What are people’s views on the best way to protect yourself.
I have a large isolation transformer, large variac and bulb current limiter.
What order?
Which devices?
I work on guitar amps and currently messing with valve amps. My current protection method involves discharging caps and attaching leads etc before turning the device on. Sometimes checking things with the power on is useful. It would also be helpful to protect the device as well.
What are people’s views? At the most the isolation transformer goes into the bulb limited and I have just bought a job lot of variacs.
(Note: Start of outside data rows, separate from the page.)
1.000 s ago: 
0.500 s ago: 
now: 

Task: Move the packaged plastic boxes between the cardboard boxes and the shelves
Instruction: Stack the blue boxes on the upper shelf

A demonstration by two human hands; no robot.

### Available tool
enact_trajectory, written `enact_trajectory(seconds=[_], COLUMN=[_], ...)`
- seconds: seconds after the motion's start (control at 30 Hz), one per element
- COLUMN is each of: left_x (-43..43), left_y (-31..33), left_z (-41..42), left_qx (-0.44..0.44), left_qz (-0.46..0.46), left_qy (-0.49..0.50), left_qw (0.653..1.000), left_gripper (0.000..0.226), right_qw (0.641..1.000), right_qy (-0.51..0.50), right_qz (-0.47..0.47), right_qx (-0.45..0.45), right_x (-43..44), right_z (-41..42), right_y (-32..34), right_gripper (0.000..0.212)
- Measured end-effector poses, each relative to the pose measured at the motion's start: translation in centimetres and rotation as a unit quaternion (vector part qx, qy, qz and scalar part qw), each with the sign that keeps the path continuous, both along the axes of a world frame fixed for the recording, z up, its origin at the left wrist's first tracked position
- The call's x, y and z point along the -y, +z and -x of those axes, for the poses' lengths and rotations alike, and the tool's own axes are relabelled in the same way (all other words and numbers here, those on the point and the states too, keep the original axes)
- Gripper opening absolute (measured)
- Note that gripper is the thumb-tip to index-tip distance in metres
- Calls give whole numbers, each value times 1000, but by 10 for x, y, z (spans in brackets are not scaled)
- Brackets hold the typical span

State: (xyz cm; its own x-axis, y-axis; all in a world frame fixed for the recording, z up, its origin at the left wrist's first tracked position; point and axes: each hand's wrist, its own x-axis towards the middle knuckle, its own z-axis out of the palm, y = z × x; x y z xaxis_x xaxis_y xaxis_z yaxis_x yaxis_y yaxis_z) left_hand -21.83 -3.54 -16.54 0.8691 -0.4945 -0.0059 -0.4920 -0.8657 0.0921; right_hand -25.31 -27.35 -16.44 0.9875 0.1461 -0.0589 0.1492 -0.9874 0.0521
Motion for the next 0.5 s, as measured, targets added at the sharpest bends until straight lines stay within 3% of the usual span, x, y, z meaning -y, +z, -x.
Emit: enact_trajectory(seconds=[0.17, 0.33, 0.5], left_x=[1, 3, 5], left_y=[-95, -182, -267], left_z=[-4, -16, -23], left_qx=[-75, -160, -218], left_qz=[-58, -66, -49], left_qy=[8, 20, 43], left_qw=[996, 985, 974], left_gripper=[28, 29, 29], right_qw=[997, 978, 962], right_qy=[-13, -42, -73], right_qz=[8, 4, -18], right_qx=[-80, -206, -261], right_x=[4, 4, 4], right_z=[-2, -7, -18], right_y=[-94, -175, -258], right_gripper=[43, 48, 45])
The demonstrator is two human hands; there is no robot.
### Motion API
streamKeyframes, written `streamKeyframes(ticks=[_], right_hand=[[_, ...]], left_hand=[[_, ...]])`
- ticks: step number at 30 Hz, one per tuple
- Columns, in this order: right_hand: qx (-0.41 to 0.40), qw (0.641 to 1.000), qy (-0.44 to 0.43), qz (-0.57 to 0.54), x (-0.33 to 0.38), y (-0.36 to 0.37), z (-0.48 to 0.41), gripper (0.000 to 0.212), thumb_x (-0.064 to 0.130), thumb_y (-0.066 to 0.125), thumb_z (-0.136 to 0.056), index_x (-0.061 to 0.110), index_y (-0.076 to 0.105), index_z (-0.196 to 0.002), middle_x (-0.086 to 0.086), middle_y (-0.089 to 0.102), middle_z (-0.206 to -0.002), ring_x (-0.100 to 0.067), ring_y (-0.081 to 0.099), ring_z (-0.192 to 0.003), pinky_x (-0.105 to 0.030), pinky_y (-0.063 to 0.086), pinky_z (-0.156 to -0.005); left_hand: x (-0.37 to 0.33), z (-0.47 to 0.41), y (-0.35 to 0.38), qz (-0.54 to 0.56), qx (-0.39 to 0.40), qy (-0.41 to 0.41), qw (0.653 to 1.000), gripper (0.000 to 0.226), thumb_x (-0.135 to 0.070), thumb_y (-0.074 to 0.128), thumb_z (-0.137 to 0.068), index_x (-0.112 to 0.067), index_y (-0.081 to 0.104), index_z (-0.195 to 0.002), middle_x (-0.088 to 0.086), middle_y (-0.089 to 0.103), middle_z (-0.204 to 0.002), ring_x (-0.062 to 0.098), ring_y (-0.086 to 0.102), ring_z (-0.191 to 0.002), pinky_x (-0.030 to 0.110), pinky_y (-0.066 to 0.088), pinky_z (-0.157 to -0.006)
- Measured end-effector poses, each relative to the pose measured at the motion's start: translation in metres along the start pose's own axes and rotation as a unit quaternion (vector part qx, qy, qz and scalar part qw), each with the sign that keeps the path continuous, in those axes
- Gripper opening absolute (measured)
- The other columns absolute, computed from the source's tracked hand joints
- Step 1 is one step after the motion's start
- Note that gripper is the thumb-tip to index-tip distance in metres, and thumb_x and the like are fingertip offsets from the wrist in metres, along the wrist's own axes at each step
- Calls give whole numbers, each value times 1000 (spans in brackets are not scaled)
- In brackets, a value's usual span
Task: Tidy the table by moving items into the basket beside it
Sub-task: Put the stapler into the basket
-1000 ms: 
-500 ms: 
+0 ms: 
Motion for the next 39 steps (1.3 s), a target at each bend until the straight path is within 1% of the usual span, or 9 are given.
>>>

Valve audio amplifiers will normally use a built-in power transformer.
The only circuitry on the primary side of such a transformer are the incoming Active, Neutral, & Earth wires, an On/Off switch, a fuse, & perhaps a Mains filter.
There is not much there that needs to be probed with an Oscilloscope, & a DMM will pretty much tell you all you need to know about the primary circuit.
On the secondary side, isolated from the Mains you will find the High voltage & heater windings.
Classic transformer power supples use a centre-tapped high voltage secondary, & a "Fullwave rectifier"circuit.
https://www.google.com.au/search?source=hp&ei=1aizXZTxHZnZz7sP46uU0Ao&q=full+wave+rectifier&oq=full+wave&gs_l=mobile-gws-wiz-hp.1.0.0l8.2516.5907..8088...0.0..0.285.2271.2-9......0....1.......0..0i131j46j46i275j0i7i30.WtjN4zEIBl8#imgrc=CUBL-vAcbmvdzM:Here is somewhere you can probe, but two things come to mind.
(1) Your probe needs to be rated for the voltages you are probing.
Tektronix x10 probes are usually adequately rated, but "El Cheapos" may not be.
I find the best probes to use for valve stuff are the big old "clunky" ones that Tek supplied with their old 500series CROs.
A x100 probe would be nice but it is not really essential.
(2) Don't try to hang your 'scope across the entire high voltage secondary, as you will short out half the winding (note how the centre tap in the drawing I linked goes to common, which is, in this case, the amplifier chassis.)
Your probe and/or 'scope will suffer, the transformer will get"red in the face", & the fuse will probably blow.
You are unlikey to suffer anything other than being dazzled by the spark.
D1 & D2 in the drawing may be solid state, or they may be valve rectifiers.
In the case of the latter, there is "trap for young players"
Some larger or older valve rectifiers have directly heated cathodes, so require a separate better insulated winding ( almost always 5 volts).
This winding will be floating at the DC HT voltage, so
don't touch!.
Also, don't try to measure across the winding.
All the rest of the amplifier circuitry will be referenced to Earth , or Common, most likely the ampifier chassis.
After all this someone will probably pipe up that their Great Uncle found a transformerless audio amplifier in a hayshed in deepest Hampshire, but such things are as rare as hen's teeth!
For good reason, too!
Amplifiers, unlike domestic radios, where with a transformerless design, all the " bities"cab be corralled up inside the cabinet, an amplifier is messy!
It has wires leading all over the place, such as audio inputs & speaker leads.